Mis días pasan –y los hombres no se aperciben de ello- entre los acordes de distintas músicas. Las tocan las personas que hay en el mundo. Los instrumentos son sus pasos, sus lágrimas, los minutos de hastío, de duda, de inconsciencia; las quejas, las alegrías, las ilusiones, los amores que les ocupan, los gritos, los sudores, las palabras importantes, los secretos, los jadeos, las exclamaciones y los cantos; las enfermedades, los dolores, las preguntas de los niños, la brutalidad y las cicatrices del tiempo. Cada uno toca sus instrumentos e interpreta su melodía: una marcha que celebra el advenimiento de mi reino.

Están todo lo que ellos llaman “vida” ensayando la pieza que me festeja. Y el día de su muerte es como una fiesta inaugural donde ellos dicen “estos son mis instrumentos” y me brindan la partitura que yo misma he ido escribiendo.

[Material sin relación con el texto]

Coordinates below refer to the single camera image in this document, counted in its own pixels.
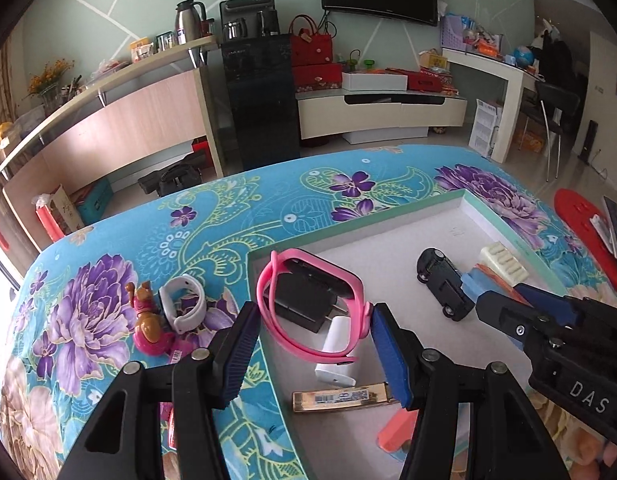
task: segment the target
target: white tray
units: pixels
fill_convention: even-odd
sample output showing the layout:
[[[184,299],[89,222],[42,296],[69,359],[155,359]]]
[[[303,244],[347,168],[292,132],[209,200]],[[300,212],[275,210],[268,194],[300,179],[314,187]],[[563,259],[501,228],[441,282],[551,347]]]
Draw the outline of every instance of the white tray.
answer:
[[[255,283],[269,261],[270,251],[289,247],[310,253],[354,272],[364,283],[368,301],[384,301],[402,328],[413,330],[425,348],[436,348],[458,364],[485,367],[506,362],[523,387],[528,386],[530,361],[507,336],[480,322],[473,310],[461,322],[445,317],[428,288],[416,278],[422,251],[442,250],[461,272],[478,261],[480,250],[502,242],[526,267],[526,283],[564,295],[559,279],[517,234],[490,208],[460,190],[343,222],[301,235],[249,254],[251,297]],[[328,322],[313,334],[281,320],[287,332],[321,349]],[[329,388],[315,377],[315,365],[285,352],[262,329],[262,346],[285,422],[304,469],[316,480],[397,479],[402,462],[377,447],[378,432],[400,408],[399,404],[348,412],[293,414],[291,394]],[[357,384],[379,383],[384,372],[370,338],[360,344]],[[456,452],[466,449],[468,410],[460,410]]]

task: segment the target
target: screw
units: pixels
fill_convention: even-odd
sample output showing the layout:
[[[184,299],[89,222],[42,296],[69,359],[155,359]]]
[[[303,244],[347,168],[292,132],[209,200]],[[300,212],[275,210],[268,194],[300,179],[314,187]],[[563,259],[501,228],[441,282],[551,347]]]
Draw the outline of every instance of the screw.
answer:
[[[434,348],[427,348],[421,353],[421,357],[429,363],[434,363],[439,359],[439,352]]]
[[[559,339],[558,337],[550,338],[548,340],[548,343],[551,346],[551,348],[554,348],[554,349],[561,348],[563,346],[563,341]]]
[[[504,375],[508,371],[508,366],[501,361],[495,361],[494,363],[491,363],[491,370],[497,375]]]
[[[140,368],[140,363],[138,363],[137,361],[130,361],[124,365],[124,368],[122,368],[122,370],[127,375],[133,375],[139,372]]]
[[[195,361],[204,361],[204,359],[206,359],[209,355],[210,355],[210,352],[208,351],[208,349],[196,348],[192,351],[191,357]]]

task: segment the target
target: blue floral bedsheet
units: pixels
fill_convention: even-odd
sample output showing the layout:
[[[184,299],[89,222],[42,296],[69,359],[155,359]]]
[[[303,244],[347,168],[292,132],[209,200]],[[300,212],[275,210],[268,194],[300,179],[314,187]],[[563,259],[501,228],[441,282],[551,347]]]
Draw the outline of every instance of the blue floral bedsheet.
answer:
[[[302,158],[222,178],[137,207],[46,249],[26,275],[12,323],[0,434],[29,479],[53,480],[122,365],[165,364],[136,350],[127,282],[153,290],[188,272],[212,298],[188,339],[206,346],[248,300],[246,254],[275,241],[447,190],[469,189],[497,212],[575,296],[617,303],[604,274],[545,204],[474,152],[374,148]],[[216,412],[234,479],[301,479],[259,345],[239,397]],[[163,439],[164,470],[178,478]]]

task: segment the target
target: white watch band
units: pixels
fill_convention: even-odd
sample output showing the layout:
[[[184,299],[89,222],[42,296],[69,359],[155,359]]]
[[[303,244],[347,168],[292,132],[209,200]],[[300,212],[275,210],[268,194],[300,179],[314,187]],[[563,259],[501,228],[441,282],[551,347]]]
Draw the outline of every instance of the white watch band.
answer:
[[[183,316],[177,316],[175,305],[173,304],[173,294],[178,290],[187,288],[199,296],[197,304]],[[162,307],[166,319],[173,330],[178,334],[183,334],[189,330],[196,329],[206,316],[206,295],[202,284],[190,274],[183,274],[168,280],[164,286],[159,288],[159,298],[162,300]]]

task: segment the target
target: brown toy dog
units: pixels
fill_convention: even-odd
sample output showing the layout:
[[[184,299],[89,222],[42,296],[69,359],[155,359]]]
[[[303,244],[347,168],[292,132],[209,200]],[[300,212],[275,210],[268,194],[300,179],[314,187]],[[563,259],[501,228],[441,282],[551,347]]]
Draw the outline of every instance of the brown toy dog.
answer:
[[[130,296],[130,304],[138,314],[135,329],[139,328],[150,343],[157,343],[162,337],[162,324],[155,313],[156,304],[150,282],[143,282],[137,290],[134,283],[127,283],[125,288]]]

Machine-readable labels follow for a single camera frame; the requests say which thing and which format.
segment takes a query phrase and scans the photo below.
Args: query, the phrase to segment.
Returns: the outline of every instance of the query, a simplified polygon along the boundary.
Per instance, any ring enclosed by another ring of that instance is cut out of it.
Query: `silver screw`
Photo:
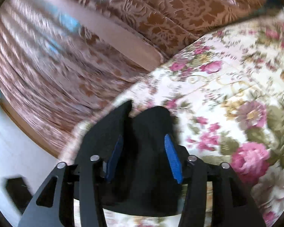
[[[97,161],[99,159],[100,159],[99,155],[95,154],[95,155],[91,156],[91,161]]]
[[[230,165],[227,162],[223,162],[221,164],[221,166],[222,166],[223,169],[229,169],[230,168]]]
[[[194,161],[197,160],[197,157],[194,156],[194,155],[190,155],[190,156],[188,156],[188,160],[191,161],[191,162],[194,162]]]
[[[58,169],[62,169],[62,168],[64,168],[65,166],[66,166],[66,163],[65,163],[65,162],[60,162],[60,163],[57,164],[57,168],[58,168]]]

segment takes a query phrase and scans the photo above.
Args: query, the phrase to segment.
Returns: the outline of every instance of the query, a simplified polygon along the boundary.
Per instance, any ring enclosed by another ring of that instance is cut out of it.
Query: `brown curtain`
[[[157,48],[164,59],[265,0],[73,0]],[[0,88],[59,152],[74,125],[97,114],[147,71],[41,0],[0,8]]]

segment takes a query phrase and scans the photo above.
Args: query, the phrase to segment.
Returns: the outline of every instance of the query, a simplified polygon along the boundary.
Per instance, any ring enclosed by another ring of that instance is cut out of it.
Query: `tile floor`
[[[36,145],[0,107],[0,210],[12,226],[17,227],[20,213],[4,189],[4,180],[22,175],[35,193],[57,159]]]

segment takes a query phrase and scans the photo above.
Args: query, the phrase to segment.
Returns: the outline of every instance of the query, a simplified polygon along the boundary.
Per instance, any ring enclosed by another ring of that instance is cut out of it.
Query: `floral bedsheet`
[[[155,105],[168,108],[179,144],[190,154],[207,163],[229,162],[250,188],[267,226],[282,214],[284,11],[203,36],[122,93],[113,106],[128,99],[132,115]],[[72,162],[91,123],[76,127],[63,160]],[[107,210],[105,215],[108,227],[175,227],[180,219]]]

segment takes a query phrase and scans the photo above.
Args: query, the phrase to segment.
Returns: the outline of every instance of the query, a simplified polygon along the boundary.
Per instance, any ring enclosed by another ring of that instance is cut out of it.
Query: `black cloth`
[[[110,183],[99,186],[105,209],[137,216],[177,214],[182,185],[174,179],[164,148],[164,137],[174,137],[172,118],[164,107],[147,109],[129,118],[131,101],[113,110],[85,137],[75,164],[92,155],[108,163],[116,143],[123,138],[123,150]],[[187,150],[173,142],[182,167]]]

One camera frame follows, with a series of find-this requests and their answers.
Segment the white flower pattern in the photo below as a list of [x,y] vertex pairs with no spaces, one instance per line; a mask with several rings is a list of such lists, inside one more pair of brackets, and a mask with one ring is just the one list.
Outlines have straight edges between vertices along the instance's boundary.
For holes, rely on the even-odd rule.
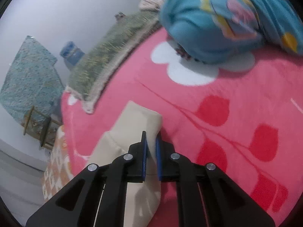
[[74,95],[70,94],[69,99],[67,100],[67,104],[69,106],[72,106],[72,105],[76,104],[77,101],[78,101],[78,99],[75,98]]
[[255,64],[251,52],[238,54],[223,63],[209,65],[193,59],[185,60],[176,54],[175,48],[177,48],[175,41],[162,42],[152,51],[151,60],[156,64],[168,64],[169,78],[181,85],[207,85],[218,77],[219,68],[230,72],[245,72]]

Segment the teal patterned cloth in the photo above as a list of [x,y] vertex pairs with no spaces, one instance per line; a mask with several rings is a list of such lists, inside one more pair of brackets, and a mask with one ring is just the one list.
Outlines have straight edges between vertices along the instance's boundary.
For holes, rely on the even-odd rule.
[[17,122],[33,105],[45,115],[52,114],[64,90],[56,62],[34,37],[26,37],[0,91],[0,103]]

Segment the pink bedsheet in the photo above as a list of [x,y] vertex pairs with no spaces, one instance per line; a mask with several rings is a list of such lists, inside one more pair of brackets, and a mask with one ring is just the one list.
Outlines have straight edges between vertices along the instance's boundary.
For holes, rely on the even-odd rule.
[[[129,100],[163,116],[164,140],[191,161],[216,163],[278,226],[303,191],[303,59],[266,47],[226,64],[183,62],[164,29],[123,64],[94,114],[63,94],[74,174]],[[178,226],[175,189],[162,184],[149,226]]]

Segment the metal screw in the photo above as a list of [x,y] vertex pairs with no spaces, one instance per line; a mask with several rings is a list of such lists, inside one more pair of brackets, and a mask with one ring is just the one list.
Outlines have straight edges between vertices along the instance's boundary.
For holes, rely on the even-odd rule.
[[208,163],[208,164],[206,165],[206,168],[207,168],[208,170],[213,171],[214,169],[216,169],[216,165],[213,164],[213,163]]
[[180,158],[180,154],[173,153],[173,154],[171,154],[171,158],[172,159],[179,159]]
[[91,172],[93,172],[94,170],[96,170],[98,168],[98,166],[96,164],[90,164],[87,169]]
[[123,156],[123,158],[124,158],[125,160],[131,160],[131,159],[133,158],[133,156],[132,156],[131,154],[125,154],[125,155]]

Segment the beige sock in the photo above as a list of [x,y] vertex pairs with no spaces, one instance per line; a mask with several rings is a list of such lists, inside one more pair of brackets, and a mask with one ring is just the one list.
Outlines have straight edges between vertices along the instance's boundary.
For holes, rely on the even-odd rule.
[[139,3],[140,10],[160,10],[166,0],[141,0]]
[[88,164],[110,164],[115,158],[128,152],[129,146],[140,142],[142,131],[150,153],[146,163],[146,179],[143,183],[128,183],[125,203],[124,227],[145,227],[155,214],[161,197],[157,177],[155,140],[162,125],[162,116],[130,101],[113,128],[105,132],[93,151]]

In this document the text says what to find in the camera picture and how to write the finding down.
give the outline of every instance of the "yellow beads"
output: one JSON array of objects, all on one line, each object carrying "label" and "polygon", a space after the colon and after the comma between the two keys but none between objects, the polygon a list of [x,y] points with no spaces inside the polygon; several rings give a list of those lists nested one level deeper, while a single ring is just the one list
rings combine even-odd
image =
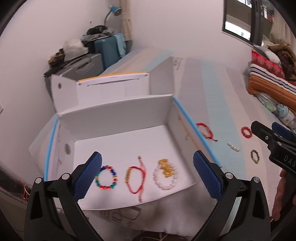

Y ese día todo es pompa y regocijo en mi reino. Porque durante el segundo que tarda un corazón en convertirse en carne inerte, en el instante en que los ojos se vuelven cristales vacíos, en ese instante minúsculo en el que el aliento se escapa de la persona y desaparece el más mínimo de sus movimientos, yo, durante ese segundo interminable y supremo, me siento fértil.

Fue ayer por la tarde cuando A ultimaba su ensayo general, previo al estreno. El suyo había sido un tiempo de sobresaltos, su cuerpo intranquilo apenas dormía. Ayer, paseando trémula e incrédula por entre las quejas de los presentes vi el cuerpo inerte de A. Todos, con la felicidad que les cabía estaban diciendo la dulzura de su muerte. Reposada. En medio de la siesta, sin ruidos, sin dolores, sin una queja, un simple cesar de la vida. Después de los años agitados por el hambre, la guerra, el miedo, ella había aprendido por fin a dormir y todos habían venido a comprobarlo, a celebrarlo.
Yacía postrada de un lado, cerrados los ojos, un brazo abrazándole el pecho, con una palma entre la almohada y la mejilla.
Nadie reparó en mí. Yo no importaba.
Toda su vida fue un ensayo de mis acordes, el cuerpo venciéndose, buscando el reposo que todo lo mata, el que seca los pozos y niega el deseo, el que apaga la lumbre y festeja los naufragios.
Paseando entre los suspiros de los presentes, buscaba por primera vez en la vida y en la muerte una silla para mí. Una silla para el descanso, para disimular el temblor de las piernas, el frío de los huesos, para descansar los ojos incrédulos: su cuerpo había encogido las piernas hacia el pecho, como buscando la cara con las rodillas.

El cuerpo de A yacía en postura fetal.

Su reposo no era el reposo que yo esperaba pacientemente. No era el que deja todo debajo de tierra, el que acaba, el que niega todo, el reposo negro de la vida truncada. No. Su reposo era una pequeña vela en medio de mi negrura. El suyo era el reposo previo a la esperanza, a todas las posibilidades, a todos los movimientos. Era el reposo previo a la vida.

Los que yo había tomado por dolientes eran los invitados a una fiesta. Lo que yo creía congoja y aflicción se me estaba apareciendo como dicha. Yo había venido a ver lágrimas estertóreas y encontré una celebración, porque aquel era un reposo que anticipaba nacimientos. Nadie había ido a verla morir, a despedirla. Ella los había convocado para que la vieran nacer.

Y como un pez se ahoga porque le falta el agua, aquella falta de muerte me estaba matando.

Salí precipitadamente. Antes de traspasar el umbral hacia la calle, vi cómo la colocaban en el ataúd, nuevamente de lado y en posición fetal: las arrugas de las sábanas, el hueco caliente, el vacío palpitante de la cama me decían que no era yo quien se la llevaba.

Y en mi reino negro hay un hueco mínimo, el de un punto minúsculo que ha rehusado mi hospitalidad. Y ese punto de imperceptible luz en el centro de mi fastuoso imperio de la negación, está comiéndose poco a poco mi tranquilidad. Porque me deslumbra de la misma forma que a un topo lo ciega la luna en su cuarto menguante.